Source data:
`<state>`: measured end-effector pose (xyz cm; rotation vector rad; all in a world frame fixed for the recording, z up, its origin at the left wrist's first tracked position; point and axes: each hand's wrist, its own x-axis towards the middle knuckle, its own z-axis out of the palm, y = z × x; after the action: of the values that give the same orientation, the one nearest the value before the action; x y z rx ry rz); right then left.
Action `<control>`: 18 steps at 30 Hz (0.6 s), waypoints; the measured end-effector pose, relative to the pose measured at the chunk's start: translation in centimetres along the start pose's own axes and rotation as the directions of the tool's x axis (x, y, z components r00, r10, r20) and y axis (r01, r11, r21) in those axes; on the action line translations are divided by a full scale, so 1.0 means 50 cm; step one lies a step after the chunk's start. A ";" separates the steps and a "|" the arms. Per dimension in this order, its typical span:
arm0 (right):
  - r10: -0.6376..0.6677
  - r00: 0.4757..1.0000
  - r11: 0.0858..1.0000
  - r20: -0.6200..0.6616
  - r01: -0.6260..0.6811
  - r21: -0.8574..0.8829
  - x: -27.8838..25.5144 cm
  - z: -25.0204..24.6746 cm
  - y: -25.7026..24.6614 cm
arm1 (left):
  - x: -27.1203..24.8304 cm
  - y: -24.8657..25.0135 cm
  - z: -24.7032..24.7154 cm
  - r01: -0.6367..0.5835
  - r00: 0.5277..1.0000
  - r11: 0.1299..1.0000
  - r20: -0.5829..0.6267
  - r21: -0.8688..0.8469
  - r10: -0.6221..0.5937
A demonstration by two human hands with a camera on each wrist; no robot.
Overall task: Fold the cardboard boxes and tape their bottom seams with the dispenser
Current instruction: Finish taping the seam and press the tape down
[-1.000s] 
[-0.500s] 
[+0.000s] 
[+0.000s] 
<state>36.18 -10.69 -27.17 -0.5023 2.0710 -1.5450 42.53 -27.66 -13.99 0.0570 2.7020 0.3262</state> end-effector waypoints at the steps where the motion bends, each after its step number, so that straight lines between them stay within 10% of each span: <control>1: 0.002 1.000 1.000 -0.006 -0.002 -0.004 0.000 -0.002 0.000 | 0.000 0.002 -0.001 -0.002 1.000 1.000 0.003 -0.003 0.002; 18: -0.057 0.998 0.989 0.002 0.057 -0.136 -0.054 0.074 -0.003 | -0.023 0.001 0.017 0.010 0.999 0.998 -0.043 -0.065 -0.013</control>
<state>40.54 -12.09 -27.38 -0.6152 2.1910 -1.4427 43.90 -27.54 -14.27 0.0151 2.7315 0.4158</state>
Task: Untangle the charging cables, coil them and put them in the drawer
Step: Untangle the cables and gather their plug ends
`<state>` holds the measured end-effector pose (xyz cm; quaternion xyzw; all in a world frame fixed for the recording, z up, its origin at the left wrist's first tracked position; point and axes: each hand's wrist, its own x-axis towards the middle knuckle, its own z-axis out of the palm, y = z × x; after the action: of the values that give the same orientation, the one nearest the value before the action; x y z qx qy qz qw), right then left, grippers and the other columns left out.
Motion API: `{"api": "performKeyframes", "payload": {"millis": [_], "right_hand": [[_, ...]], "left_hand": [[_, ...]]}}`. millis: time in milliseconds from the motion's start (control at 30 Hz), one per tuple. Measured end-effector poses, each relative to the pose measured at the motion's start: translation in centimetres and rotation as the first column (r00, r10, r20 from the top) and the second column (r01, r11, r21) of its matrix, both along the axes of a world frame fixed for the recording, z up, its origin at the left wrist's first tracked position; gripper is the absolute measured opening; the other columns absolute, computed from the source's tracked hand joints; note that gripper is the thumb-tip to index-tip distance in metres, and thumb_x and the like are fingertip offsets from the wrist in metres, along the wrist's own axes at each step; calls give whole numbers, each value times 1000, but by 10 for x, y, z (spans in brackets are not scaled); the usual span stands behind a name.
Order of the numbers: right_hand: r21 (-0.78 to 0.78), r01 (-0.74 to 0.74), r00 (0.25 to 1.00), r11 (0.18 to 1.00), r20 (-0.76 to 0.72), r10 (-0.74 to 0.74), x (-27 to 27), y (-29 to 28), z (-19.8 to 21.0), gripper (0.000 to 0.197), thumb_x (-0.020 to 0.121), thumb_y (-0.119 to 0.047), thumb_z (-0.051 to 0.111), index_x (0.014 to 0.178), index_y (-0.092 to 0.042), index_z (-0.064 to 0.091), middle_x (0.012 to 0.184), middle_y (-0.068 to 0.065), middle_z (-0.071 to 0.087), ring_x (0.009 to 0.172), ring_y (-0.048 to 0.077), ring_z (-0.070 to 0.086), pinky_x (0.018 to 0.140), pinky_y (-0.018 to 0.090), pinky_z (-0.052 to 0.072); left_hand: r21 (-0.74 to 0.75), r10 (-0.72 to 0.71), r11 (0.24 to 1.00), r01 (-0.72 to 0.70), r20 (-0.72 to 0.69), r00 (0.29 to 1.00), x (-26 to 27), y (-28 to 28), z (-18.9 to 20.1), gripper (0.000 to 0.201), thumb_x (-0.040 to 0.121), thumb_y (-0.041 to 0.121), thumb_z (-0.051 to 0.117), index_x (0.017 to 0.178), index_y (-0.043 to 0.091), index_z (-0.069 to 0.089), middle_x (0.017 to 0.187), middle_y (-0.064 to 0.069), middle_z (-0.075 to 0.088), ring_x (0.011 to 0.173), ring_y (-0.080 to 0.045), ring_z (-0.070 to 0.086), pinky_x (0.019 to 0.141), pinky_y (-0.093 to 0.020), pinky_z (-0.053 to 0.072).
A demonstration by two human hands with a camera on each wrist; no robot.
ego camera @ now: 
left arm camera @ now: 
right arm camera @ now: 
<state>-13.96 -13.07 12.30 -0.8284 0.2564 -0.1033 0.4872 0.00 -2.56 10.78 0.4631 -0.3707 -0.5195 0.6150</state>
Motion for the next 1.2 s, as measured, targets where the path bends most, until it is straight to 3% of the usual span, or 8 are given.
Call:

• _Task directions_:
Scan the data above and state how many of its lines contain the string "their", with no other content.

• _Exercise solution_:
2